No dia primeiro de agosto, o Ministério do Planejamento, Orçamento e Gestão antecipou em duas horas a reunião com as entidades representantes dos professores. A ordem foi impositiva. O governo esperava que as entidades assinassem um acordo que foi rejeitado por todas as Universidades, com exceção da UFSCAR.
Desde o inicio, as propostas do MPOG são surdas as reivindicações dos professores que querem uma carreira com 13 níveis, steps (diferenças percentuais) idênticas entre cada nível e um plano de infraestrutura (condições de trabalho) para os docentes.

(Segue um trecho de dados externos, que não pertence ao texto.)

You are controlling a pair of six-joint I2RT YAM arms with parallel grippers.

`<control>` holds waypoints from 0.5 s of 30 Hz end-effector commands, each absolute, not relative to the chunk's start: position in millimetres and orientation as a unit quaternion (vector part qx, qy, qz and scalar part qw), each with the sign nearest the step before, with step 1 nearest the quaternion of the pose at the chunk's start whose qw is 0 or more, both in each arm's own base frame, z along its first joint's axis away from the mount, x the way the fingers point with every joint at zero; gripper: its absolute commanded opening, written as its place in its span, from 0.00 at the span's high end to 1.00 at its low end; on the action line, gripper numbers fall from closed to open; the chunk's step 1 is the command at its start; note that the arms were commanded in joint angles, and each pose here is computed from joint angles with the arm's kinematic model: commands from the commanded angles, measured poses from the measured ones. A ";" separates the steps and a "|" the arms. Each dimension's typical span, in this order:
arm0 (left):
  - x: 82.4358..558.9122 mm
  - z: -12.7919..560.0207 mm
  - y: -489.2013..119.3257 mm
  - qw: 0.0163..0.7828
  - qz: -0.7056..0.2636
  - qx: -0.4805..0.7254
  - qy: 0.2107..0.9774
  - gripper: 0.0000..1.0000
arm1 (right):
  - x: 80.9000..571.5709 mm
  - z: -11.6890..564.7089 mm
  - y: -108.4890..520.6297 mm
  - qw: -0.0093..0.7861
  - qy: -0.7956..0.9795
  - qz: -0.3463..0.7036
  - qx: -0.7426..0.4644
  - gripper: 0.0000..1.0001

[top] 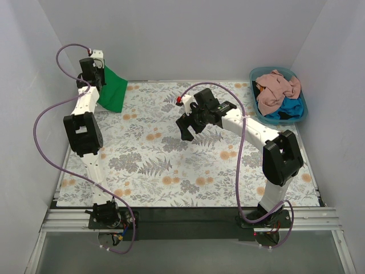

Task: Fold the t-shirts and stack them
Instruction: Neatly place the folded tshirt to the corner

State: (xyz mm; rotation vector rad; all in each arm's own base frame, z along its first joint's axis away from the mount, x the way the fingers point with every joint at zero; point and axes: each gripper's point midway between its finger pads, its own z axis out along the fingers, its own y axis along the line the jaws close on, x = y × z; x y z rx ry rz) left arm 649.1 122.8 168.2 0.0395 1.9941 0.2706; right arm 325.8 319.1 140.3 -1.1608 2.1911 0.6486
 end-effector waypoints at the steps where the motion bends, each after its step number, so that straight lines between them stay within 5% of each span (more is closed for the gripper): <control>1: 655.6 215.1 141.8 0.578 0.146 0.010 0.803 1.00 | 327.4 143.8 323.1 0.284 0.817 0.252 -0.434 0.02; 10: 659.1 188.7 169.5 0.562 0.179 0.008 0.807 0.99 | 327.0 140.8 323.9 0.279 0.818 0.254 -0.434 0.02; 11: 660.2 186.7 171.0 0.561 0.182 0.008 0.808 0.79 | 326.6 139.7 323.5 0.277 0.819 0.254 -0.434 0.02; 15: 666.3 202.0 185.7 0.570 0.207 0.006 0.795 0.38 | 327.8 142.3 321.9 0.279 0.820 0.250 -0.433 0.02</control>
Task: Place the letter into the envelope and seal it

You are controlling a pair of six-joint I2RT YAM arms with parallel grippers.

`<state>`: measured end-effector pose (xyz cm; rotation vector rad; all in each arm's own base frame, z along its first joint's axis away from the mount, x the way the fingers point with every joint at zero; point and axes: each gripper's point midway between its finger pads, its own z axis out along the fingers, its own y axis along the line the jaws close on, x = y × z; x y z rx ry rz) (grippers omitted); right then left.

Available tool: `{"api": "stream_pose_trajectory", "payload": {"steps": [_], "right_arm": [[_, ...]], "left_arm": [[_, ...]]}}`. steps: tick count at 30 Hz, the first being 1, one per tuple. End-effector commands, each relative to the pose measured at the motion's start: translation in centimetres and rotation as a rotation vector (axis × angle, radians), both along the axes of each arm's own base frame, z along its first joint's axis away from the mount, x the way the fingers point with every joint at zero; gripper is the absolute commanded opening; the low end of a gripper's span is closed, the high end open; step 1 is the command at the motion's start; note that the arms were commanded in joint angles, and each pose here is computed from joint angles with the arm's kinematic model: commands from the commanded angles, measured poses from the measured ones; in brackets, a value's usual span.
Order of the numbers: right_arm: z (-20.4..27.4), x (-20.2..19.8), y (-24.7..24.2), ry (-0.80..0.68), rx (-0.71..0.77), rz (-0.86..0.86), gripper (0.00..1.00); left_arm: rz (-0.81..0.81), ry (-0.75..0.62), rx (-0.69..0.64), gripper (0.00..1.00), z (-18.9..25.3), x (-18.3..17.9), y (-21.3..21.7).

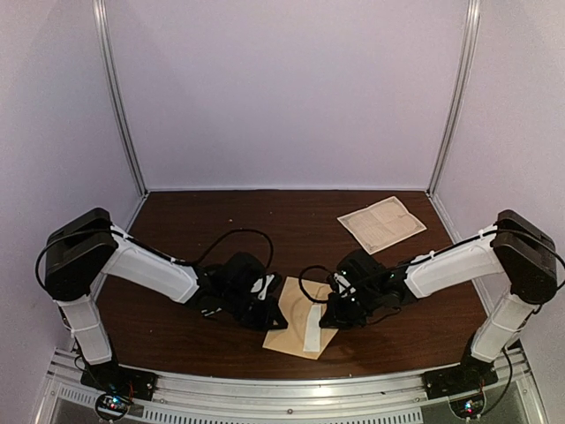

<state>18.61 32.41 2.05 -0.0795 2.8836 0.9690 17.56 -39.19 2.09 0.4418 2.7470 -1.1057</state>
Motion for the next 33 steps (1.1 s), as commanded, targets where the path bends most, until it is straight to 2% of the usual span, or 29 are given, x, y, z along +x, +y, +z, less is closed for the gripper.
{"api": "stream_pose_trajectory", "payload": {"steps": [1,8,12,16,19,28,33], "right_arm": [[-0.3,0.0,1.1,0.002,0.009,0.005,0.00],[1.9,1.1,1.7,-0.052,0.024,-0.011,0.01],[3.6,1.1,1.4,-0.077,0.026,-0.007,0.05],[4.8,0.7,0.7,-0.086,0.018,-0.009,0.11],[5.5,0.2,0.4,-0.089,0.024,-0.013,0.15],[3.7,-1.9,0.7,-0.038,0.042,-0.032,0.23],[2.8,-2.4,1.3,-0.018,0.045,-0.014,0.23]], "left_arm": [[-0.016,-0.003,-0.018,0.11,0.0,-0.2,-0.8],[0.013,-0.066,-0.046,0.12,2.3,0.5,-1.0],[0.043,-0.130,-0.084,0.20,5.6,1.5,-1.1],[0.056,-0.158,-0.083,0.29,6.9,1.8,-0.8],[0.068,-0.158,-0.052,0.35,6.1,2.0,0.1],[0.089,-0.112,-0.016,0.38,3.7,1.5,1.7],[0.098,-0.106,0.022,0.38,2.8,1.3,2.5]]}}
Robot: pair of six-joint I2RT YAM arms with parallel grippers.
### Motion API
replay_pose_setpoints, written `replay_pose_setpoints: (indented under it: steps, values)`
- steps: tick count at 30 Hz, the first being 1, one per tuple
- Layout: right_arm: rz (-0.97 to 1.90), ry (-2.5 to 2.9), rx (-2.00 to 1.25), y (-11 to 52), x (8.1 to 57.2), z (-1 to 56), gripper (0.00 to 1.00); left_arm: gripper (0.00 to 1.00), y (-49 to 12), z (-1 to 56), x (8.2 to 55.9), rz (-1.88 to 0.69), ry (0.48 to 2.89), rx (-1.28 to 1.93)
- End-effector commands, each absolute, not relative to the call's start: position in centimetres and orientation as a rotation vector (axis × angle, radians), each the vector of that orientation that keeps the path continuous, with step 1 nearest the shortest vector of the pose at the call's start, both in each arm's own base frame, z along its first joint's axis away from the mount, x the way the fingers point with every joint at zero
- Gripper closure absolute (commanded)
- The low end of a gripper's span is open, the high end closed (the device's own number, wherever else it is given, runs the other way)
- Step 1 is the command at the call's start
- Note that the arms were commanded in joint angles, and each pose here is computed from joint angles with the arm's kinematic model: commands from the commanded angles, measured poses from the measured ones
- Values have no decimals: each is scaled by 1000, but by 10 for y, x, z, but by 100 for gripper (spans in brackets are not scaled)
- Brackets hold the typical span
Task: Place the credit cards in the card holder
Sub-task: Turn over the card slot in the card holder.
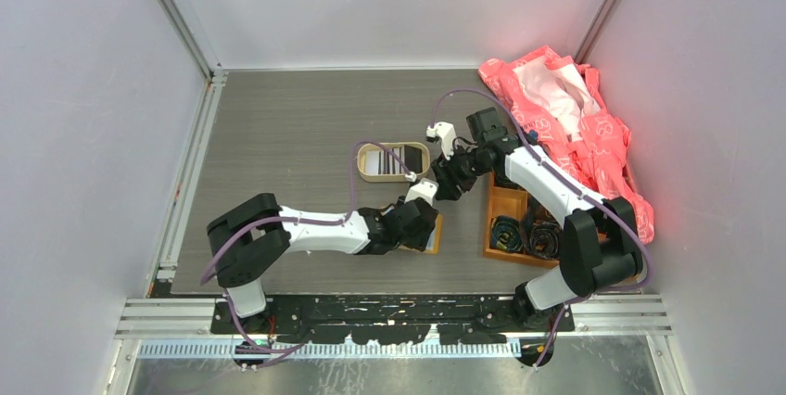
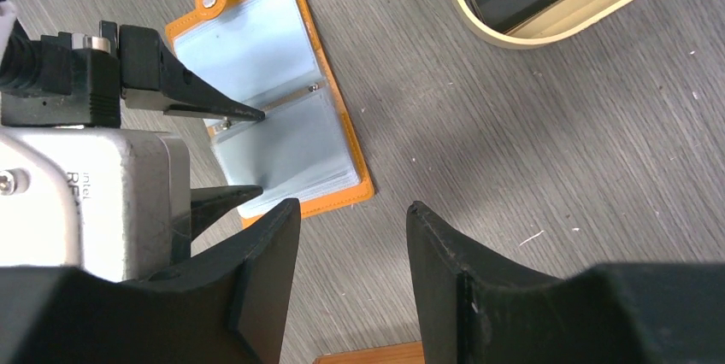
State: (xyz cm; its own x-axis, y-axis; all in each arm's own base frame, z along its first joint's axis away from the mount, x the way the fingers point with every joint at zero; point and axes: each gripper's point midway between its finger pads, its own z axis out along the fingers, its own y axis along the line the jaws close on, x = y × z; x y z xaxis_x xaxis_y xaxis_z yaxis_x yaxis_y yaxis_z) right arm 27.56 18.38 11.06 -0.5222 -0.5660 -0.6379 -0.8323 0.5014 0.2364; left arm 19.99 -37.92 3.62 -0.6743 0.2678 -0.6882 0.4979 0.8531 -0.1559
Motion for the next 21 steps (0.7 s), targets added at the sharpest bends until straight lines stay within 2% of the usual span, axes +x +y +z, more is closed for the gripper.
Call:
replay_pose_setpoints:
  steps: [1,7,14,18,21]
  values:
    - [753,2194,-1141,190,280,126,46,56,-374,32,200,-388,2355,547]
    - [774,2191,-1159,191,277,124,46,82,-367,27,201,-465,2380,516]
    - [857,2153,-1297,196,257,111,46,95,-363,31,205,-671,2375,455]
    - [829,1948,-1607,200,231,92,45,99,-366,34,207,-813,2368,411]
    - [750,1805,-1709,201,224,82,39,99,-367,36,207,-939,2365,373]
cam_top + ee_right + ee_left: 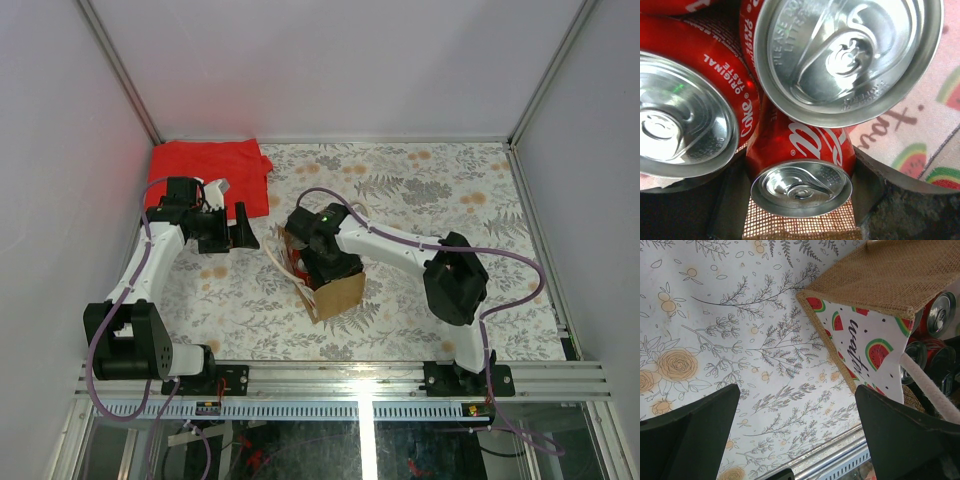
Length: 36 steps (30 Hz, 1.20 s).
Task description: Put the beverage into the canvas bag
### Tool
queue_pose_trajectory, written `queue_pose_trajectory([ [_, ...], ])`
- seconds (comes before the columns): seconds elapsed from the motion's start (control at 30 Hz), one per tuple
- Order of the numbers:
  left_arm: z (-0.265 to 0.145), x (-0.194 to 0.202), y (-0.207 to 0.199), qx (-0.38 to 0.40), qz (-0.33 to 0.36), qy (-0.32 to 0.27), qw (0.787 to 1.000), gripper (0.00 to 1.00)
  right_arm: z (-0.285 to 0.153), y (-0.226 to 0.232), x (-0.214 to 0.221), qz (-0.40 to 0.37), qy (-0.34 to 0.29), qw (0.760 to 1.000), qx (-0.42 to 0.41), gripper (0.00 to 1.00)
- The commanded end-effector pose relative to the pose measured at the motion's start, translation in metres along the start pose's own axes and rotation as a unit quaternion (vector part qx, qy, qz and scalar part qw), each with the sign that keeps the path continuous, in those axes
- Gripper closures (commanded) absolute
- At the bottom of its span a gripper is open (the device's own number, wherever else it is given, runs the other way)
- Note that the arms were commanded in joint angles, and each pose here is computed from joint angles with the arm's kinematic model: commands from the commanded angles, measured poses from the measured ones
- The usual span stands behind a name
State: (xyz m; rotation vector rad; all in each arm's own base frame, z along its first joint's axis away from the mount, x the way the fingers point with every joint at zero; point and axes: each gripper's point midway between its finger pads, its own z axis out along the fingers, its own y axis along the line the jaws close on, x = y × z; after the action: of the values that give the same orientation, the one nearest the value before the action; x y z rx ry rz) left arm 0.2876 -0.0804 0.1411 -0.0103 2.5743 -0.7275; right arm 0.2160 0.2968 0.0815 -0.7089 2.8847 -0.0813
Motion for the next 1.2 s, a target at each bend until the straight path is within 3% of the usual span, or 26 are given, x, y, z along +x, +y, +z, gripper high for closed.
queue_pose_trajectory([
  [0.0, -0.003, -0.005, -0.005, 0.010, 0.015, -0.011, 1.000, 0.00, -0.017, -0.007, -0.008, 0.017, -0.037, 0.999, 0.013, 0.38],
  [0.2, -0.002, -0.006, -0.005, 0.011, 0.015, -0.010, 1.000, 0.00, -0.033, -0.012, -0.014, 0.020, -0.053, 0.998, 0.018, 0.23],
  [0.23, -0.002, -0.006, -0.005, 0.011, 0.014, -0.011, 1.000, 0.00, -0.036, -0.012, -0.015, 0.020, -0.055, 0.998, 0.017, 0.16],
  [0.27, -0.002, -0.006, -0.005, 0.011, 0.013, -0.010, 1.000, 0.00, -0.038, -0.012, -0.015, 0.020, -0.056, 0.998, 0.016, 0.02],
  [0.3, -0.002, -0.006, -0.005, 0.012, 0.014, -0.010, 1.000, 0.00, -0.041, -0.013, -0.015, 0.019, -0.056, 0.998, 0.016, 0.00],
  [0.63, -0.001, -0.006, -0.005, 0.011, 0.013, -0.009, 1.000, 0.00, -0.079, -0.009, -0.028, 0.028, -0.093, 0.995, -0.012, 0.01],
  [0.93, -0.001, -0.008, -0.005, 0.011, 0.013, -0.009, 1.000, 0.00, -0.170, -0.010, -0.080, 0.044, -0.235, 0.969, -0.056, 0.01],
  [1.17, -0.006, -0.015, -0.008, 0.009, 0.020, -0.020, 1.000, 0.00, -0.234, -0.062, -0.115, 0.092, -0.327, 0.940, -0.021, 0.01],
])
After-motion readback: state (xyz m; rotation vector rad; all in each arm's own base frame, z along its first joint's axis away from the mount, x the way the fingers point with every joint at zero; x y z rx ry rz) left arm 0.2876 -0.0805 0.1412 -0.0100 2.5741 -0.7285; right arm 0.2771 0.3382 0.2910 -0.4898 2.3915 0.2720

Ao contrário, o governo apresentou uma carreira desproporcional (dando saltos em certas ocasiões e avançando infimamente a maior parte do tempo); com uma tabela nominal (e não percentual); congelamento de progressão durante 3 anos; aumento da carga de horas-aula em 50%; e avaliação externa entre os níveis (fora das universidades). Uma situação que piora o quadro em relação ao atual. Nenhuma entidade sindical séria poderia aceitar um termo que piora as condições da categoria. Sobre as condições de trabalho, o MPOG não se pronunciou.
O governo se distancia dos movimentos e caminha para uma crise de estrutura. O exemplo do mal encaminhamento na questão dos docentes poderá repercutir numa situação de insustentabilidade administrativa.